#### Supplied records
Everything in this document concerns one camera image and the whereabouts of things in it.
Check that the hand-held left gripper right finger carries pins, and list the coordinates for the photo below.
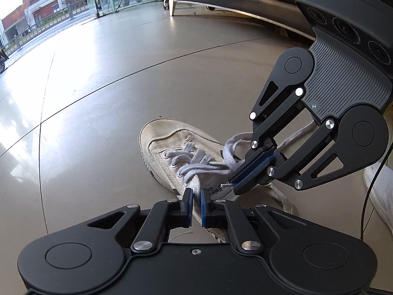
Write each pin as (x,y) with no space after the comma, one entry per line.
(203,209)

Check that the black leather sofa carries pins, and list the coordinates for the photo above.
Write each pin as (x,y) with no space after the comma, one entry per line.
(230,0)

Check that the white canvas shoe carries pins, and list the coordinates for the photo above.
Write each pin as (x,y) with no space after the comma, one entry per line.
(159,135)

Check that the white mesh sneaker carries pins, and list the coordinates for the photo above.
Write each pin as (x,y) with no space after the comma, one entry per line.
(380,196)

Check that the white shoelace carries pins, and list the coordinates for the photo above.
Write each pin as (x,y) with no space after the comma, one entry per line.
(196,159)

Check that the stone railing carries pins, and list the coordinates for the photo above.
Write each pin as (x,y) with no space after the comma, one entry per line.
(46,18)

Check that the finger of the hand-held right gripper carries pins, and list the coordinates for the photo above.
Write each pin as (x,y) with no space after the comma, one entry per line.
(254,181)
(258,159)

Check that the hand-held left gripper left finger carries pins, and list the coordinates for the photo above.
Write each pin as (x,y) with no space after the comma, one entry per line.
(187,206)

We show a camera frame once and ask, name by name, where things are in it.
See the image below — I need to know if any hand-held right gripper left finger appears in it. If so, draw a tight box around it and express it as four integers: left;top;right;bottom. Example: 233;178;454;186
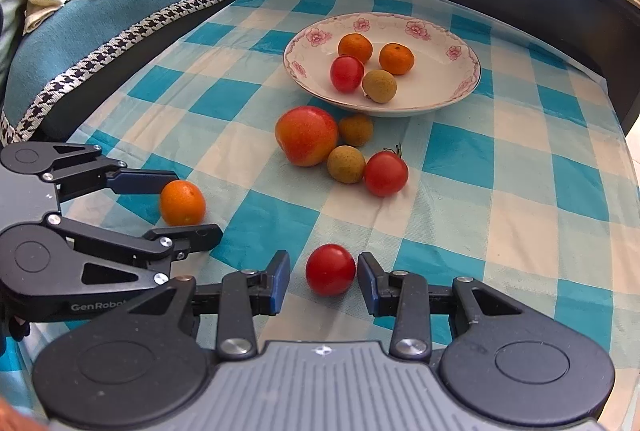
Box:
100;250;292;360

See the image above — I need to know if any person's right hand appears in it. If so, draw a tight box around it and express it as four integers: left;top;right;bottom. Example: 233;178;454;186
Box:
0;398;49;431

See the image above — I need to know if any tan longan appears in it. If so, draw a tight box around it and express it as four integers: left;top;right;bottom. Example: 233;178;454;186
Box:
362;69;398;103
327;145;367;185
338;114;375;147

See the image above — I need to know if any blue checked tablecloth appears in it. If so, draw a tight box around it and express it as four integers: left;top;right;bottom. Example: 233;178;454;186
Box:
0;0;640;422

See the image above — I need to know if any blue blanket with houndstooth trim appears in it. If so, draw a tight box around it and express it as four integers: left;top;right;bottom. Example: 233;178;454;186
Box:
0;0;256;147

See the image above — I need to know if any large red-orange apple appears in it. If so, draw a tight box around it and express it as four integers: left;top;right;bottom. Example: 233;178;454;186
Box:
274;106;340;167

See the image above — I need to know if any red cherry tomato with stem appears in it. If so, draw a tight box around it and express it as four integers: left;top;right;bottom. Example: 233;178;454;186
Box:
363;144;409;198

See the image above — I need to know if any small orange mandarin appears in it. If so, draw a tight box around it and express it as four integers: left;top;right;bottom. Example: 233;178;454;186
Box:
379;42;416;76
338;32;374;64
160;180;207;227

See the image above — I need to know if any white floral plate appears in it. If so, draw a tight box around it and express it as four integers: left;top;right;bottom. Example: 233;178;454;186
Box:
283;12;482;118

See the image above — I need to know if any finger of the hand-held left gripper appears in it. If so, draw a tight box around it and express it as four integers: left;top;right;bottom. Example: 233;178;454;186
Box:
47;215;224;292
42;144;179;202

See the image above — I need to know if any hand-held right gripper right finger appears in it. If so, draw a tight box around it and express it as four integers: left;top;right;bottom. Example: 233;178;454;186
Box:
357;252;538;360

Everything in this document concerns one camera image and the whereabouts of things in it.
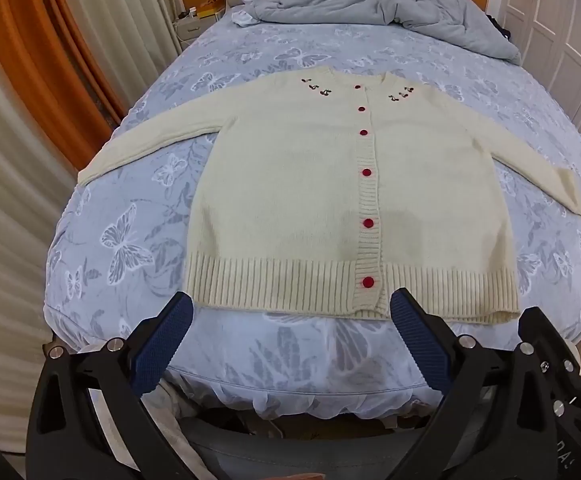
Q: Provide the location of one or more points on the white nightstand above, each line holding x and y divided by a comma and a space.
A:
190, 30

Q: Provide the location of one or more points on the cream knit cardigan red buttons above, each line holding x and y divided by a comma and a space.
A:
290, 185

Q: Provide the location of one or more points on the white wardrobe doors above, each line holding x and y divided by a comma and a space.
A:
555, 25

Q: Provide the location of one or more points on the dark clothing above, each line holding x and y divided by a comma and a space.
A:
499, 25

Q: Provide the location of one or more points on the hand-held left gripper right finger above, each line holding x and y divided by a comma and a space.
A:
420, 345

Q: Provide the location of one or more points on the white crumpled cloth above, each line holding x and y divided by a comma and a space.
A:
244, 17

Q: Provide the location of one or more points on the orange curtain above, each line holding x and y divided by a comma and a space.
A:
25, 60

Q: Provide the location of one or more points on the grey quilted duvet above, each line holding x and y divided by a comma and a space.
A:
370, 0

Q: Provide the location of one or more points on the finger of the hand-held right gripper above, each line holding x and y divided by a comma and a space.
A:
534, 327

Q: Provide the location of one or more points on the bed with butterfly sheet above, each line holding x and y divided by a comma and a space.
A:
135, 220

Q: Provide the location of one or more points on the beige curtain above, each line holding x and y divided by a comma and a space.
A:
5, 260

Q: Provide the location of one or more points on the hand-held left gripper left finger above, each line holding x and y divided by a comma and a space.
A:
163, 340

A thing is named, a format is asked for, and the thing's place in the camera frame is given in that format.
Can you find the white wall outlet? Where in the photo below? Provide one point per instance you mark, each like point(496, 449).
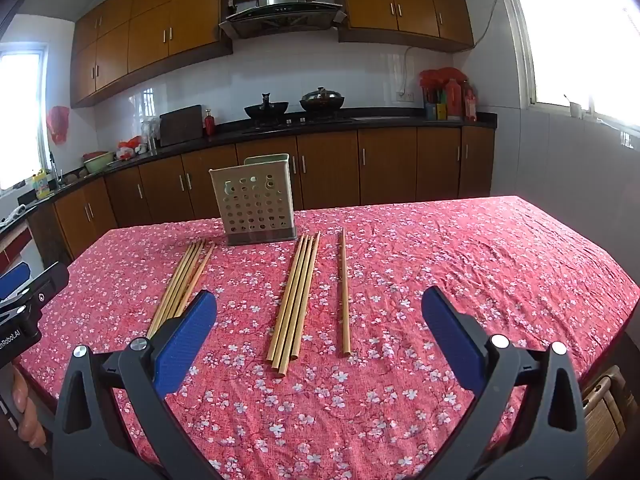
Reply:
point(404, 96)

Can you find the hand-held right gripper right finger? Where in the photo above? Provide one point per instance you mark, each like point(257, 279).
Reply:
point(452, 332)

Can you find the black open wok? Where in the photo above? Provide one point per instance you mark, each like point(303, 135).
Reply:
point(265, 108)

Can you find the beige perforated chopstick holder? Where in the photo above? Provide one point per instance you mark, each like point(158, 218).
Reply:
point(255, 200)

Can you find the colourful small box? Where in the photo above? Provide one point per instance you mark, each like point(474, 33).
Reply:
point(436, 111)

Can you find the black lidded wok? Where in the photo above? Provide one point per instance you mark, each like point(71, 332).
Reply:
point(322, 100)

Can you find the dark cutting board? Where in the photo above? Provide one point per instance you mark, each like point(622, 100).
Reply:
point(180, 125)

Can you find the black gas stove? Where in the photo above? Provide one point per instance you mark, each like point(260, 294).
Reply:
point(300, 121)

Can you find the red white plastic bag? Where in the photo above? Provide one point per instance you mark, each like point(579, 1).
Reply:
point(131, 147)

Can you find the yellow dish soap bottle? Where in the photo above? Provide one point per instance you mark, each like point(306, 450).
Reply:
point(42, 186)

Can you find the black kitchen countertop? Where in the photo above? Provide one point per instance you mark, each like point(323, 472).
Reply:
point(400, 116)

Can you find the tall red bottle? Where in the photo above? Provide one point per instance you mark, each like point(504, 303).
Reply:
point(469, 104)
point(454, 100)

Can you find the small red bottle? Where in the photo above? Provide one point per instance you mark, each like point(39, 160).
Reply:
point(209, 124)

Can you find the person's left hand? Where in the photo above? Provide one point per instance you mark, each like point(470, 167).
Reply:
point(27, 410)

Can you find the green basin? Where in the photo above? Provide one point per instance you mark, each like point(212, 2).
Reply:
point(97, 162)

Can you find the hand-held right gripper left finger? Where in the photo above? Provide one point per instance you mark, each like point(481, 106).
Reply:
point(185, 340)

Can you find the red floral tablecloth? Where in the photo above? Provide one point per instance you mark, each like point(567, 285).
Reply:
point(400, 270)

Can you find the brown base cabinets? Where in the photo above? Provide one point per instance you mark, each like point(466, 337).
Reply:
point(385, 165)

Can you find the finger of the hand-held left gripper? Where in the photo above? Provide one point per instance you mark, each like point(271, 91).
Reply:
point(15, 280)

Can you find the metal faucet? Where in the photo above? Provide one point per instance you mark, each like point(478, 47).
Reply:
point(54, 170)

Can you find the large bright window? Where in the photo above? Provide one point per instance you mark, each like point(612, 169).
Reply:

#### What the exercise asks
Find the lines of the material that hold the word "list" and report their count alone.

#### Output for this task
8